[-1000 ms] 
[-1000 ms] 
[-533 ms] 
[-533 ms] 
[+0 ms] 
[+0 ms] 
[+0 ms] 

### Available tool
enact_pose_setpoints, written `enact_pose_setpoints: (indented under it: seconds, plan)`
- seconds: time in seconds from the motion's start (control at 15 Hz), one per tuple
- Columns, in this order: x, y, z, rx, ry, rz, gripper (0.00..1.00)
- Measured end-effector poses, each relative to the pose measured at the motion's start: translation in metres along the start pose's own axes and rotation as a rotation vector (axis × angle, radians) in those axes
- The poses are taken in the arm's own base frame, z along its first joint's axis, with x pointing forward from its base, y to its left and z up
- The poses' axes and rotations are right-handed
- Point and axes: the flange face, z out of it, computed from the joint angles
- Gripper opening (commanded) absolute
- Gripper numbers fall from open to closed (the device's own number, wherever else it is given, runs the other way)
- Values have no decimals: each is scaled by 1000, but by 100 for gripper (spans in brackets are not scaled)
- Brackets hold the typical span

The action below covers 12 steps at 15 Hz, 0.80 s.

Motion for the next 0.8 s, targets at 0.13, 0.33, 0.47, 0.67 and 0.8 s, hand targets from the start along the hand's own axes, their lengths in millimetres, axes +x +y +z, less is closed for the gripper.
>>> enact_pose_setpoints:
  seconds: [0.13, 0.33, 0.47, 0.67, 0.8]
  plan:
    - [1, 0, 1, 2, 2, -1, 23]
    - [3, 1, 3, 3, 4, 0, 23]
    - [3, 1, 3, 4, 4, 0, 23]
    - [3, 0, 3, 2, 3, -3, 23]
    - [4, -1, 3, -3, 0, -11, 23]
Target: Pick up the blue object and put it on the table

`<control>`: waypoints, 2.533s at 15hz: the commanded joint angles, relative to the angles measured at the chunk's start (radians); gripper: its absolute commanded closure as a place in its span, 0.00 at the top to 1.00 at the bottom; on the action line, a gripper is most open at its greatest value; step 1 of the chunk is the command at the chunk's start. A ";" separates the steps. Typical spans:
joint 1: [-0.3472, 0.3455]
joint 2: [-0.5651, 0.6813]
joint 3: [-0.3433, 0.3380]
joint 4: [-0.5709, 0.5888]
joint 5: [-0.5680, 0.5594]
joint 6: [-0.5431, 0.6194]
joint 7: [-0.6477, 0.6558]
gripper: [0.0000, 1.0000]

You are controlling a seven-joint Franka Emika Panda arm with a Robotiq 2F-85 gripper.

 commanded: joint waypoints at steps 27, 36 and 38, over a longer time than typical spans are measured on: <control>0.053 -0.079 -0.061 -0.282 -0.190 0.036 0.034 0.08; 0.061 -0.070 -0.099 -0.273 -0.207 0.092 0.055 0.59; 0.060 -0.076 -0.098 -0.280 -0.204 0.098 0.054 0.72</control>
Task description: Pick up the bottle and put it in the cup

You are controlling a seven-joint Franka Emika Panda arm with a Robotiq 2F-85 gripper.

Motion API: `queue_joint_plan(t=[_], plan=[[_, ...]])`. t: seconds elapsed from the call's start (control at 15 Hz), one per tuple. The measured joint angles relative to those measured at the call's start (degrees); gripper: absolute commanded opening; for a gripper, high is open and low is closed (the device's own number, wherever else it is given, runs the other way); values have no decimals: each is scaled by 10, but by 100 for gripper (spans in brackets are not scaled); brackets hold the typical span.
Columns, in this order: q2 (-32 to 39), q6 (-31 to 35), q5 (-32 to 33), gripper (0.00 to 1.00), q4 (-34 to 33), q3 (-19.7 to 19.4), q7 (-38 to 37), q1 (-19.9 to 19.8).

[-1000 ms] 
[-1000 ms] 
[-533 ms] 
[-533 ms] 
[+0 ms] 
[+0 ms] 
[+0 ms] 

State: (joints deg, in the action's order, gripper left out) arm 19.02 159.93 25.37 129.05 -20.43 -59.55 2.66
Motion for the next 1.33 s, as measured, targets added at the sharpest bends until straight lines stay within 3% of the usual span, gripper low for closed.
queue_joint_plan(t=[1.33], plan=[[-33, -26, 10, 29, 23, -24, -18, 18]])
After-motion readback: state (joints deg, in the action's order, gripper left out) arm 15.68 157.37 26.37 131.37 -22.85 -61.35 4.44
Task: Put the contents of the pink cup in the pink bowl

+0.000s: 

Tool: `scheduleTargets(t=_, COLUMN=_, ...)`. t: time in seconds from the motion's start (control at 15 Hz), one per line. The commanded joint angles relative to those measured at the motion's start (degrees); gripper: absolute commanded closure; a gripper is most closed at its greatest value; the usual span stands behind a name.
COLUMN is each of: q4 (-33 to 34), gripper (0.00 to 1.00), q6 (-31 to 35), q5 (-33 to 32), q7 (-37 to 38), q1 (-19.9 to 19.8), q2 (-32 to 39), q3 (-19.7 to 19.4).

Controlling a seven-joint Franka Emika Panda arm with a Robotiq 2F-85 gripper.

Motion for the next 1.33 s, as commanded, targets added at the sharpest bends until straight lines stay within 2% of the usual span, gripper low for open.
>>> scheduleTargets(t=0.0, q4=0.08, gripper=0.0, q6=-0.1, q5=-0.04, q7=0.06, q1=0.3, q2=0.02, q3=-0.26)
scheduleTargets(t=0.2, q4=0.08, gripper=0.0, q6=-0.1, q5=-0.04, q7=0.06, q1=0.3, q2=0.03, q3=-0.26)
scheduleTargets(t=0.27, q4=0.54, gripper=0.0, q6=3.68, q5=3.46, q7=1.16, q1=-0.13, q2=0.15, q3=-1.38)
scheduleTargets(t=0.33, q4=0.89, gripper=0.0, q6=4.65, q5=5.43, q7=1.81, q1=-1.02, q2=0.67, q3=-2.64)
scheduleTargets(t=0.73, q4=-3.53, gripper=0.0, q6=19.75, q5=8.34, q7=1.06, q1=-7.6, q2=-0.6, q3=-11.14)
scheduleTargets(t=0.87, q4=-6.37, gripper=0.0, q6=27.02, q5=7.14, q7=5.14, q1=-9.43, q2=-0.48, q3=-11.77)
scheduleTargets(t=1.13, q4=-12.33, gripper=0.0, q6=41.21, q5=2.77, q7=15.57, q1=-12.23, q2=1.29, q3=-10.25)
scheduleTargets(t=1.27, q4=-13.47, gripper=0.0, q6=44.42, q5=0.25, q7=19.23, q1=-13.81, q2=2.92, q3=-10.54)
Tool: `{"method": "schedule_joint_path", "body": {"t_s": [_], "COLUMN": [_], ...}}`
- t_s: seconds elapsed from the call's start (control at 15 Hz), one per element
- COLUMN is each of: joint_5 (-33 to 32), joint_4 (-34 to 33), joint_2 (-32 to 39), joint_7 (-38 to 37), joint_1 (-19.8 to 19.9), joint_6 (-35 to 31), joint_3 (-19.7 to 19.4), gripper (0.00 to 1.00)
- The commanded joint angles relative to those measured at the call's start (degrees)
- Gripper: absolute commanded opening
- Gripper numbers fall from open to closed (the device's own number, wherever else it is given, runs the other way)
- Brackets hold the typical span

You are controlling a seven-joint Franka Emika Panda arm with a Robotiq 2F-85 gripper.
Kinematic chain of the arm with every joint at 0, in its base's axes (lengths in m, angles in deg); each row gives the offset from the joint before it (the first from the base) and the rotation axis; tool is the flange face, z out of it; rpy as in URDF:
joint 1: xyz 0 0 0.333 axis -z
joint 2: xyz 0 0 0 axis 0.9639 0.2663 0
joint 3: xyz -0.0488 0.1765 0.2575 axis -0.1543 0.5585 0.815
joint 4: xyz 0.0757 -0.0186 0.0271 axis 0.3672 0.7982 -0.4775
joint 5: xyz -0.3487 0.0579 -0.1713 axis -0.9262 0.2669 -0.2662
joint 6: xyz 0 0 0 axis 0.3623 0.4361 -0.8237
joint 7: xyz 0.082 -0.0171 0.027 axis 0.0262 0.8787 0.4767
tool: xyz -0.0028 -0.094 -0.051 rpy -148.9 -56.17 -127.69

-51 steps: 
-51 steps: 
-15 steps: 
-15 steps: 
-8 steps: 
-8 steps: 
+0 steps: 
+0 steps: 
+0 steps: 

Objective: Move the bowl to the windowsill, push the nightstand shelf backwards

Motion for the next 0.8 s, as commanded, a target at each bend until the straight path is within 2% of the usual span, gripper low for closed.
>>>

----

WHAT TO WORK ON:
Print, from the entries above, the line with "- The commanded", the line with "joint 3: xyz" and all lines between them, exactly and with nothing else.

TASK RESULT:
- The commanded joint angles relative to those measured at the call's start (degrees)
- Gripper: absolute commanded opening
- Gripper numbers fall from open to closed (the device's own number, wherever else it is given, runs the other way)
- Brackets hold the typical span

You are controlling a seven-joint Franka Emika Panda arm with a Robotiq 2F-85 gripper.
Kinematic chain of the arm with every joint at 0, in its base's axes (lengths in m, angles in deg); each row gives the offset from the joint before it (the first from the base) and the rotation axis; tool is the flange face, z out of it; rpy as in URDF:
joint 1: xyz 0 0 0.333 axis -z
joint 2: xyz 0 0 0 axis 0.9639 0.2663 0
joint 3: xyz -0.0488 0.1765 0.2575 axis -0.1543 0.5585 0.815

This answer requires nothing more.